Extracted records:
----
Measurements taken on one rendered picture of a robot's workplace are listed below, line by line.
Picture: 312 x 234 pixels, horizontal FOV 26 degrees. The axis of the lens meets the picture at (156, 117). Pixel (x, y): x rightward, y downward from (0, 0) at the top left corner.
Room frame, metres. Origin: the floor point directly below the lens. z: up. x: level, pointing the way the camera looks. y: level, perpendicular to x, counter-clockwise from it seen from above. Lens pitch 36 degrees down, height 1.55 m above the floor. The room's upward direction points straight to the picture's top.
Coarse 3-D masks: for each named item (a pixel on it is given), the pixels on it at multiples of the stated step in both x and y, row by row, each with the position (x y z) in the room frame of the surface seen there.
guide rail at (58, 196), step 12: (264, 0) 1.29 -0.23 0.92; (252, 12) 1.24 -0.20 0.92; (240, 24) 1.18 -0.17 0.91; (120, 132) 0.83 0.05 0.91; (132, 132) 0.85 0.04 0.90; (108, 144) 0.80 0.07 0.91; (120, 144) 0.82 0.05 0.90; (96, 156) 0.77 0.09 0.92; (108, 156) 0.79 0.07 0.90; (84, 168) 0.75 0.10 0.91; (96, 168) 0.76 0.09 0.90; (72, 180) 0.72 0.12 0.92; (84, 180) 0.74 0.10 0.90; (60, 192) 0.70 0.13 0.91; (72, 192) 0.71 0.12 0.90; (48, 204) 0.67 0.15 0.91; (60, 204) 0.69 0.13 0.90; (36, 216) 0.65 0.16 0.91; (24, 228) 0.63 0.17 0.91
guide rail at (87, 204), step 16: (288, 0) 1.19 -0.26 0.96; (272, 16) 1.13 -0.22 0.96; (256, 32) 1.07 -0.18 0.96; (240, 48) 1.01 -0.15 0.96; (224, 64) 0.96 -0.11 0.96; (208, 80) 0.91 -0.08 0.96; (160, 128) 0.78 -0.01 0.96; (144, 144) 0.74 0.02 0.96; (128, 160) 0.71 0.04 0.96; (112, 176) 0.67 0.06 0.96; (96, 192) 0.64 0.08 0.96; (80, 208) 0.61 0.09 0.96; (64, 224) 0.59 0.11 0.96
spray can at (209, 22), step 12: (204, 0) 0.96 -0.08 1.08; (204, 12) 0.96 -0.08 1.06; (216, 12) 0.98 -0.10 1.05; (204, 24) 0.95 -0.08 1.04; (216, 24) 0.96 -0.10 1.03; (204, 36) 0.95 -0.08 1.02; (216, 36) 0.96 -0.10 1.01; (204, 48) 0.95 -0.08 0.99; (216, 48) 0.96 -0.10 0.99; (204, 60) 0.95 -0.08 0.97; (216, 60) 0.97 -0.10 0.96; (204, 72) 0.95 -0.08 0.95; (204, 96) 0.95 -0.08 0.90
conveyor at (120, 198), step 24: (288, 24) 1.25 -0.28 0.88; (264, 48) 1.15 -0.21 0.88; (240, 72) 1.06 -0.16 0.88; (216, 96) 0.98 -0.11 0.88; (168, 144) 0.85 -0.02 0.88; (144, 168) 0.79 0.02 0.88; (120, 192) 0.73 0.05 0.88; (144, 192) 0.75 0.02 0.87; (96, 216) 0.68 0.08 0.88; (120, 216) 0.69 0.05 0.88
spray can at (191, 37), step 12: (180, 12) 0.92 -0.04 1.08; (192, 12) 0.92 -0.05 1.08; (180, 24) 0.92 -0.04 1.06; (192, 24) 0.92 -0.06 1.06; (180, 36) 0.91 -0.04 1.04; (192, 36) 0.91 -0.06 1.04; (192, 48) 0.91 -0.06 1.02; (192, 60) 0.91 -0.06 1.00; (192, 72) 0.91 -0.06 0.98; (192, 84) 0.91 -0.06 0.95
----
**Problem statement:** Retype the first line of the entries and every line after it, please, through the line that contains "Coarse 3-D masks: for". Add nothing.

**Solution for this problem:**
Measurements taken on one rendered picture of a robot's workplace are listed below, line by line.
Picture: 312 x 234 pixels, horizontal FOV 26 degrees. The axis of the lens meets the picture at (156, 117). Pixel (x, y): x rightward, y downward from (0, 0) at the top left corner.
Room frame, metres. Origin: the floor point directly below the lens. z: up. x: level, pointing the way the camera looks. y: level, perpendicular to x, counter-clockwise from it seen from above. Lens pitch 36 degrees down, height 1.55 m above the floor. The room's upward direction points straight to the picture's top.
Coarse 3-D masks: for each named item (a pixel on it is given), the pixels on it at multiples of the stated step in both x and y, row by row, each with the position (x y z) in the room frame of the surface seen there.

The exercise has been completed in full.